Fariba Mohebi, an 11th grader who writes poetry, at the Mawoud tutoring centre in Kabul, Afghanistan, Jan 13, 2022. A Zoom connection between high schoolers here and those at a public high school 8,000 miles away in San Diego has become a window for mutual support. PHOTO/Jim Huylebroek/The New York Times
When Fariba Mohebi, an 11th grader, learned in September that most Afghan girls would not join boys returning to school under Taliban rule, she shut the door and windows to her room. Then she broke down and sobbed.

From her despair, a poem emerged: “Why Was I Born a Girl?”

“I wish I was a boy because being a girl has no value,” Mohebi wrote. Afghan men “shout and scream: Why should a girl study? Why should a girl work? Why should a girl live free?”

Mohebi’s poem found its way to Timothy Stiven’s Advanced Placement history class at Canyon Crest Academy, a public high school 8,000 miles away in San Diego. It was relayed via Zoom calls between Canyon Crest and Mawoud, a tutoring centre that Mohebi attends in Kabul, where girls sit in class with boys and men teach girls — testing the limits of Taliban forbearance.

Periodic Zoom sessions between the Afghan and American students have opened a window to the world for girls at Mawoud, hardening their resolve to pursue their educations against daunting odds. The calls have also revealed the harsh contours of Taliban rule for the California students, opening their eyes to the repression of fellow high schoolers halfway around the world.

“If I was a 10th as courageous as these girls are, I would be a lion. They are my heroes,” Diana Reid, a Canyon Crest student, wrote after a Zoom call this month in which Afghan girls described navigating bombing threats and Taliban interference.
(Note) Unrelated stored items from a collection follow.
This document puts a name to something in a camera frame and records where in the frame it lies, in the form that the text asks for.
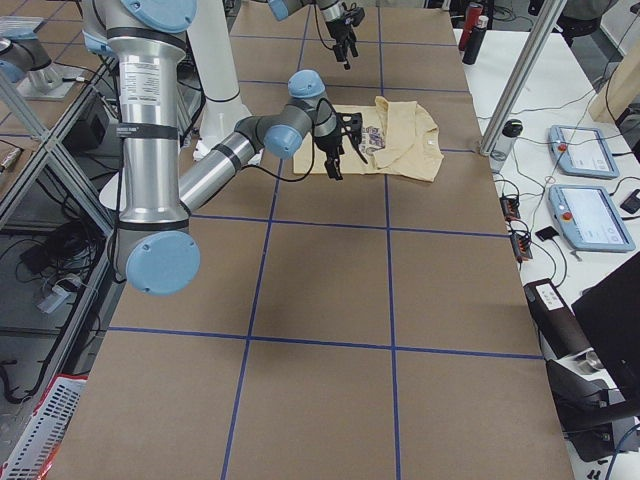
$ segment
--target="white table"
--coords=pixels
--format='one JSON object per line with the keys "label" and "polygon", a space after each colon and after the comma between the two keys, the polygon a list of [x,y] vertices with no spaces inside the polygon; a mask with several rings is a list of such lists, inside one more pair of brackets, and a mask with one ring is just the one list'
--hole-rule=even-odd
{"label": "white table", "polygon": [[[459,35],[460,31],[456,31],[457,38]],[[465,74],[482,130],[488,124],[487,117],[490,117],[495,109],[527,35],[524,32],[489,31],[476,63],[465,65]],[[581,100],[561,109],[517,113],[524,109],[560,107],[581,97],[583,97]],[[605,137],[615,136],[607,140],[613,153],[629,152],[630,147],[622,136],[616,136],[619,131],[615,125],[591,120],[587,107],[594,97],[595,92],[592,90],[589,80],[562,37],[558,34],[551,35],[514,106],[514,114],[510,116],[510,118],[518,118],[523,122],[524,131],[522,138],[515,144],[515,157],[512,154],[507,159],[501,174],[505,179],[515,183],[521,194],[539,194],[542,189],[518,173],[515,159],[517,159],[522,173],[542,184],[545,184],[545,179],[553,173],[555,183],[558,184],[601,185],[612,192],[621,178],[626,176],[640,177],[640,165],[633,155],[616,157],[620,177],[614,180],[572,177],[562,174],[559,169],[554,172],[555,161],[551,157],[548,146],[525,140],[526,138],[547,142],[549,126],[554,124],[598,127],[603,131]],[[500,194],[503,190],[503,182],[498,182],[496,187]],[[625,180],[613,197],[614,203],[619,205],[635,188],[640,188],[639,181]],[[504,191],[505,193],[514,193],[515,189],[510,185],[504,185]],[[520,213],[532,232],[553,224],[546,194],[538,207],[539,202],[539,196],[521,197]],[[535,223],[533,222],[534,211],[536,212]],[[636,245],[640,246],[640,220],[625,222],[625,225]],[[583,290],[598,283],[637,252],[637,249],[629,253],[578,252],[577,256],[574,256],[571,253],[573,249],[563,238],[557,238],[556,241],[567,259],[568,275],[559,291],[568,304],[572,304],[581,296]],[[558,265],[558,273],[555,276],[555,283],[557,283],[562,278],[564,270],[560,252],[549,241],[544,242],[542,246],[555,258]],[[553,272],[552,261],[535,246],[532,249],[534,259],[524,262],[522,265],[521,280],[523,284],[548,278]],[[569,359],[563,360],[562,363],[568,367],[574,366]],[[586,378],[589,380],[605,378],[611,382],[611,379],[607,377],[606,374],[597,374]],[[602,470],[600,479],[604,479],[607,465],[600,466],[596,462],[582,462],[569,442],[567,442],[567,446],[576,479],[586,478],[592,469]],[[611,480],[637,480],[639,477],[640,453],[619,455]]]}

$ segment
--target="yellow cloth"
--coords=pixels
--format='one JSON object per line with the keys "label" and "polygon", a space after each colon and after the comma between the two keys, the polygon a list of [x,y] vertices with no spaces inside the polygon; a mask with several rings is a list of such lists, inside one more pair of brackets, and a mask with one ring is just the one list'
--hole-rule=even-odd
{"label": "yellow cloth", "polygon": [[[433,182],[442,163],[438,147],[438,126],[417,102],[389,102],[376,97],[375,107],[336,105],[341,113],[362,113],[360,151],[369,164],[358,157],[348,139],[341,157],[343,174],[387,173]],[[324,154],[316,149],[312,173],[325,173]],[[311,136],[307,135],[293,160],[293,171],[302,175],[311,165]]]}

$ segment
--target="brown tabletop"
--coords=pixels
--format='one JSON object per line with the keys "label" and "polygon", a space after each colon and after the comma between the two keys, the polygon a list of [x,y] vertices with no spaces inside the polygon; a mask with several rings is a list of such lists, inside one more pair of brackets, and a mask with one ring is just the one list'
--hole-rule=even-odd
{"label": "brown tabletop", "polygon": [[242,172],[191,222],[196,280],[126,289],[50,480],[572,478],[448,16],[366,15],[344,71],[311,9],[244,3],[243,99],[313,67],[336,104],[418,100],[435,183]]}

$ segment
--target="computer monitor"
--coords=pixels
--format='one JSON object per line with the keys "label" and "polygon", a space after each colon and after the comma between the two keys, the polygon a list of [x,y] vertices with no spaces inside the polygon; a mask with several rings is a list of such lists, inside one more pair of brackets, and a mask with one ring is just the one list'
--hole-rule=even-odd
{"label": "computer monitor", "polygon": [[[580,457],[592,461],[613,453],[640,417],[640,253],[572,305],[587,340],[619,391],[589,382],[560,364],[547,363],[556,408]],[[636,450],[637,437],[624,450]]]}

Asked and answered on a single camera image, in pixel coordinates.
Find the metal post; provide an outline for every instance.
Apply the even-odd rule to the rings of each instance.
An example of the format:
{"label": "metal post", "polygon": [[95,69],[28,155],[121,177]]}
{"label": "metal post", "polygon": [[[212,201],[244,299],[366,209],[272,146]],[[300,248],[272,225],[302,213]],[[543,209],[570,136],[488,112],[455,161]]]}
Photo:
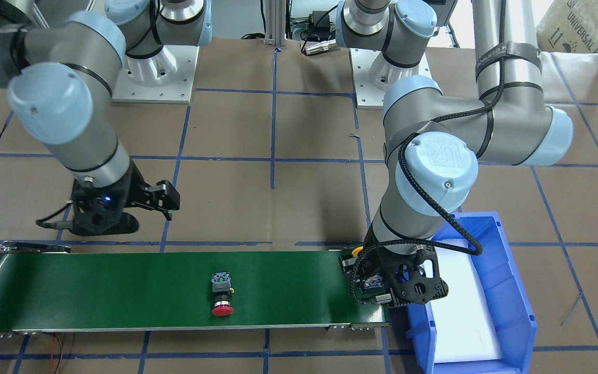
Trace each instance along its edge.
{"label": "metal post", "polygon": [[287,0],[265,0],[266,33],[264,43],[285,49],[285,12]]}

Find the component on belt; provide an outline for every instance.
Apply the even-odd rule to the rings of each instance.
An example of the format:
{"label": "component on belt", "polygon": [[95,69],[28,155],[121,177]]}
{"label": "component on belt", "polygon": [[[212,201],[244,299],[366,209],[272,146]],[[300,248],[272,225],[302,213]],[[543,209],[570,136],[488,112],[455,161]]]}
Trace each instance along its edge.
{"label": "component on belt", "polygon": [[224,317],[231,315],[234,308],[230,305],[230,296],[235,293],[232,288],[230,272],[214,273],[211,276],[211,292],[214,294],[213,315]]}

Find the green conveyor belt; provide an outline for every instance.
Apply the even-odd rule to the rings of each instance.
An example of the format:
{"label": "green conveyor belt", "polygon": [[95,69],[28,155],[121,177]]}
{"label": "green conveyor belt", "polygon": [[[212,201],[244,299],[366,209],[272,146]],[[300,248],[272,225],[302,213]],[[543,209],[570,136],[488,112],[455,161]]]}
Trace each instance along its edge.
{"label": "green conveyor belt", "polygon": [[[0,332],[387,325],[350,298],[342,253],[0,254]],[[211,275],[226,271],[235,311],[215,317]]]}

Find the blue plastic bin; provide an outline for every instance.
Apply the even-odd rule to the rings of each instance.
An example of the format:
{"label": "blue plastic bin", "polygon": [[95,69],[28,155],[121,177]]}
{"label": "blue plastic bin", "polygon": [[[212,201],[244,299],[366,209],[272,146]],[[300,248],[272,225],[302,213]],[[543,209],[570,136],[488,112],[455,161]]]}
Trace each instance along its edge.
{"label": "blue plastic bin", "polygon": [[[417,363],[425,374],[483,374],[492,372],[529,372],[537,323],[529,305],[525,288],[506,239],[500,216],[495,211],[454,213],[453,216],[484,247],[481,256],[472,257],[479,273],[488,310],[495,326],[503,358],[476,362],[434,362],[437,338],[432,310],[426,305],[407,307],[410,330],[405,336],[413,340]],[[448,223],[433,237],[434,240],[463,238]]]}

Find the metal base plate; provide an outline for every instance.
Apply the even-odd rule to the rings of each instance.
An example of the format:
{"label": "metal base plate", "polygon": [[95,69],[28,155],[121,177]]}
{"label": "metal base plate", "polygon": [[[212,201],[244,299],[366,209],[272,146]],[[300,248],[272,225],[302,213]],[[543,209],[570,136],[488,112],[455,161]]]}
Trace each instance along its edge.
{"label": "metal base plate", "polygon": [[112,101],[190,104],[200,48],[183,45],[166,45],[166,48],[175,55],[178,66],[172,81],[160,86],[140,86],[128,77],[125,70],[121,70],[112,93]]}
{"label": "metal base plate", "polygon": [[[349,53],[352,62],[354,90],[357,93],[357,107],[359,109],[382,109],[386,92],[377,88],[368,74],[375,57],[380,53],[379,50],[351,49]],[[419,73],[432,78],[426,55],[423,55],[422,61],[419,63]]]}

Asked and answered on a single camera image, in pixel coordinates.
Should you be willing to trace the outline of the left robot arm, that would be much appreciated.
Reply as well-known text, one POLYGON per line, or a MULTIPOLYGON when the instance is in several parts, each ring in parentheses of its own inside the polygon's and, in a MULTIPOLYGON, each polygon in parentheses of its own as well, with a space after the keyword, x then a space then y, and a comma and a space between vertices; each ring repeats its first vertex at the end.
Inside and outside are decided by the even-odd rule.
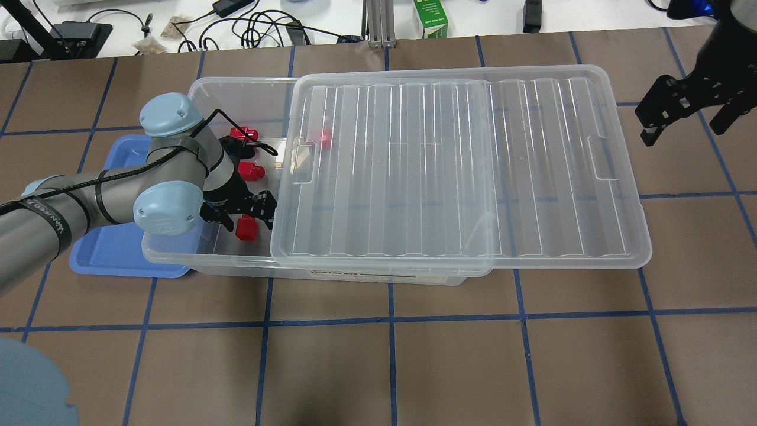
POLYGON ((217 115, 224 112, 203 115, 187 95, 157 95, 140 112, 151 138, 146 164, 54 175, 2 204, 2 293, 101 227, 134 222, 146 234, 182 235, 201 221, 231 231, 234 215, 248 215, 272 229, 275 197, 251 192, 238 164, 258 153, 278 153, 236 123, 241 138, 216 137, 210 123, 217 115))

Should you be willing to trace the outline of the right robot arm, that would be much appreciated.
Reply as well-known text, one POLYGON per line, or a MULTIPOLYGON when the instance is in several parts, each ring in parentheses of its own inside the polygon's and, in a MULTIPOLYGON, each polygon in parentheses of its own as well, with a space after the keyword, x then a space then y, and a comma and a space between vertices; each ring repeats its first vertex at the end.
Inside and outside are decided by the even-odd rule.
POLYGON ((636 106, 643 126, 640 137, 647 147, 671 124, 703 108, 720 107, 709 122, 717 135, 755 109, 755 2, 722 1, 713 8, 717 22, 692 71, 681 80, 660 75, 636 106))

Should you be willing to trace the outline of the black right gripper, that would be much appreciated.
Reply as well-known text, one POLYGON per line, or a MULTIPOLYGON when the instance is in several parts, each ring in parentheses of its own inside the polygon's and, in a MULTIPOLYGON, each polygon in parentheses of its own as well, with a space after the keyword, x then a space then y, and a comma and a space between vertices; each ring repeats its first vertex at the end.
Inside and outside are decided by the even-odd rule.
POLYGON ((709 128, 715 135, 726 133, 755 109, 755 76, 755 59, 722 57, 701 57, 682 79, 658 76, 635 109, 644 146, 654 146, 665 127, 703 108, 719 107, 709 128))

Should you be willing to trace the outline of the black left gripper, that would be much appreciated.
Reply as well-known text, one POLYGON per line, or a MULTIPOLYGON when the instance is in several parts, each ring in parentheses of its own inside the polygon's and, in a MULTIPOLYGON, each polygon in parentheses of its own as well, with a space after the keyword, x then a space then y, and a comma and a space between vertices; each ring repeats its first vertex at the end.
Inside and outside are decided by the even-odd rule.
POLYGON ((271 191, 254 193, 243 178, 230 178, 227 183, 213 191, 204 191, 205 201, 200 208, 200 217, 208 223, 221 224, 228 232, 235 229, 232 215, 249 215, 273 229, 277 201, 271 191))

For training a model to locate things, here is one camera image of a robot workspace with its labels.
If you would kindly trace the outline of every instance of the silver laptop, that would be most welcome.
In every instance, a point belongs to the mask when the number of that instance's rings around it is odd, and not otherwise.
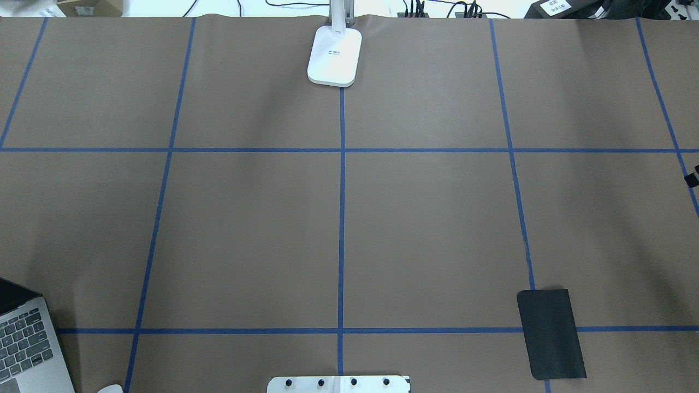
[[[0,393],[75,393],[41,294],[0,278]]]

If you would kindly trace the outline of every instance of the vertical blue line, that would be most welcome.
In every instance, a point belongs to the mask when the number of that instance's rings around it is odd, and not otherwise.
[[[529,252],[529,237],[526,233],[526,222],[524,221],[524,209],[522,208],[522,197],[519,192],[519,178],[517,177],[517,163],[514,161],[514,148],[512,146],[512,135],[510,133],[510,119],[507,116],[507,104],[505,102],[505,89],[503,88],[503,75],[500,72],[500,58],[498,56],[498,44],[495,38],[495,26],[493,20],[490,22],[490,37],[493,41],[493,55],[495,57],[495,72],[498,76],[498,88],[500,90],[500,105],[503,109],[503,121],[505,122],[505,135],[507,136],[507,148],[510,151],[510,168],[512,169],[512,180],[514,181],[514,195],[517,198],[517,211],[519,213],[519,228],[524,240],[524,251],[526,254],[526,264],[529,270],[529,289],[535,290],[534,269],[531,266],[531,253]]]
[[[155,221],[153,224],[153,233],[150,238],[150,249],[148,250],[148,260],[145,265],[145,274],[143,276],[143,286],[140,292],[140,301],[138,303],[138,314],[136,316],[136,331],[134,339],[131,343],[131,354],[129,355],[129,368],[127,369],[127,377],[124,381],[124,393],[129,393],[131,389],[131,379],[134,375],[134,364],[136,363],[136,351],[138,349],[138,339],[140,337],[140,327],[143,322],[143,310],[145,308],[145,299],[148,293],[148,281],[150,280],[150,272],[153,266],[153,257],[155,255],[155,244],[160,228],[160,217],[163,211],[163,201],[165,199],[165,191],[168,184],[168,176],[170,174],[170,163],[172,161],[173,148],[175,145],[175,135],[177,133],[177,124],[180,117],[180,106],[182,105],[182,95],[185,93],[185,81],[187,79],[187,68],[189,67],[189,54],[192,51],[192,41],[194,39],[194,28],[196,26],[196,18],[192,18],[192,24],[189,28],[189,39],[187,40],[187,51],[185,53],[185,64],[182,67],[182,77],[180,78],[180,90],[178,92],[177,104],[175,106],[175,115],[173,117],[173,127],[170,133],[170,144],[168,155],[165,159],[165,169],[163,171],[163,179],[160,184],[160,195],[158,196],[158,206],[155,211]]]
[[[344,374],[345,328],[345,88],[340,88],[340,239],[338,242],[338,375]]]
[[[646,46],[646,38],[643,35],[643,28],[641,27],[641,19],[636,18],[636,27],[638,28],[638,37],[641,40],[641,46],[643,47],[643,55],[646,58],[646,65],[648,66],[648,73],[651,76],[651,81],[653,82],[653,88],[656,90],[656,95],[658,96],[658,102],[660,103],[660,108],[663,111],[663,116],[665,117],[665,123],[668,125],[668,131],[670,132],[670,138],[672,139],[672,145],[675,147],[675,153],[677,154],[677,160],[679,161],[679,166],[682,169],[682,175],[687,176],[687,170],[684,167],[684,159],[682,158],[682,152],[679,151],[679,143],[675,137],[675,131],[672,128],[672,123],[670,122],[670,116],[668,115],[668,110],[665,107],[665,100],[663,100],[663,95],[660,93],[660,87],[658,86],[658,81],[655,77],[655,72],[653,71],[653,65],[651,64],[651,57],[648,54],[648,47]],[[694,205],[694,211],[699,217],[699,203],[697,203],[696,195],[691,188],[687,189],[689,191],[689,197],[692,199],[692,204]]]
[[[22,90],[24,90],[24,84],[27,82],[27,77],[29,76],[29,71],[31,70],[31,65],[34,63],[34,58],[36,57],[36,52],[39,50],[39,44],[41,44],[41,38],[46,30],[46,24],[48,23],[48,18],[45,17],[43,23],[41,24],[41,29],[39,29],[39,35],[36,37],[36,42],[34,43],[34,49],[31,50],[31,55],[29,56],[29,61],[27,62],[27,67],[24,69],[24,75],[22,75],[22,80],[20,81],[20,86],[17,88],[17,94],[15,94],[15,100],[12,102],[12,107],[10,107],[10,112],[7,115],[7,120],[5,121],[5,127],[2,130],[2,136],[0,136],[0,148],[5,143],[5,138],[7,137],[8,131],[10,131],[10,124],[12,123],[12,118],[15,117],[15,110],[17,110],[17,104],[20,102],[20,96],[22,96]]]

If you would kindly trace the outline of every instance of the computer mouse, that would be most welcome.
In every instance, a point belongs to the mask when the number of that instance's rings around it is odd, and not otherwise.
[[[124,393],[122,387],[119,385],[110,385],[103,389],[100,389],[97,393]]]

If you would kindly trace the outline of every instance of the laptop screen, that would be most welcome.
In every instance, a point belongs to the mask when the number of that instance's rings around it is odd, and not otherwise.
[[[41,294],[0,278],[0,315],[39,297]]]

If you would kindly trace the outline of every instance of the white mounting plate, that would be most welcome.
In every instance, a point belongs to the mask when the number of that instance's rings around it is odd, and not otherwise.
[[[354,83],[359,63],[361,33],[346,29],[345,35],[322,26],[315,32],[308,60],[308,79],[319,85],[348,87]]]
[[[313,376],[276,377],[267,384],[267,393],[410,393],[407,376]]]

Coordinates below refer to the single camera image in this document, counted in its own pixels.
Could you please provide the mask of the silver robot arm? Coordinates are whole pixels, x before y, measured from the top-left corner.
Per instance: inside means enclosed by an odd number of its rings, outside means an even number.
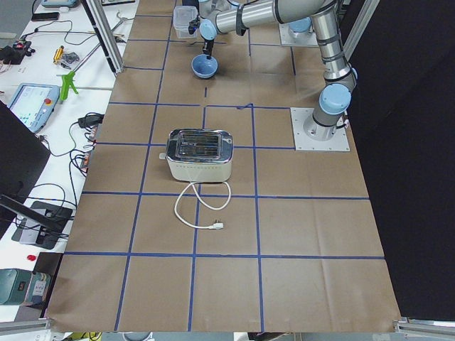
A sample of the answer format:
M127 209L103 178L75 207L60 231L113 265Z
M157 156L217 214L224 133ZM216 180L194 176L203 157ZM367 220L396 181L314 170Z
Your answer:
M251 1L234 4L231 1L199 1L198 18L190 29L197 28L204 39L203 54L212 58L215 38L231 31L243 36L249 28L265 23L293 23L310 18L316 42L325 67L326 86L318 105L304 122L307 136L316 141L331 139L338 120L350 105L357 76L345 57L336 15L336 1Z

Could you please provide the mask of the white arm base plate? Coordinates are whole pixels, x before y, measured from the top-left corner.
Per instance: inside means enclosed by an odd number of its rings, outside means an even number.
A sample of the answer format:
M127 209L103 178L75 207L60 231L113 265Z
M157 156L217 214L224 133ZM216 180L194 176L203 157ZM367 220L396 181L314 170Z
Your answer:
M313 108L291 107L291 125L297 151L349 152L350 146L340 118L335 126L320 126L313 120Z
M282 46L317 48L316 33L309 17L291 23L279 24Z
For the Afghans, the Zoom sessions have been a fun novelty, and a reminder that some Americans still care about Afghans five months after US troops withdrew in chaos and the US-backed government and military collapsed.

“We are so happy we are not alone in this world,” Najibullah Yousefi, Mawoud’s principal, told the San Diego students via Zoom. “There are some beautiful minds on the other side of the world who are concerned about us.”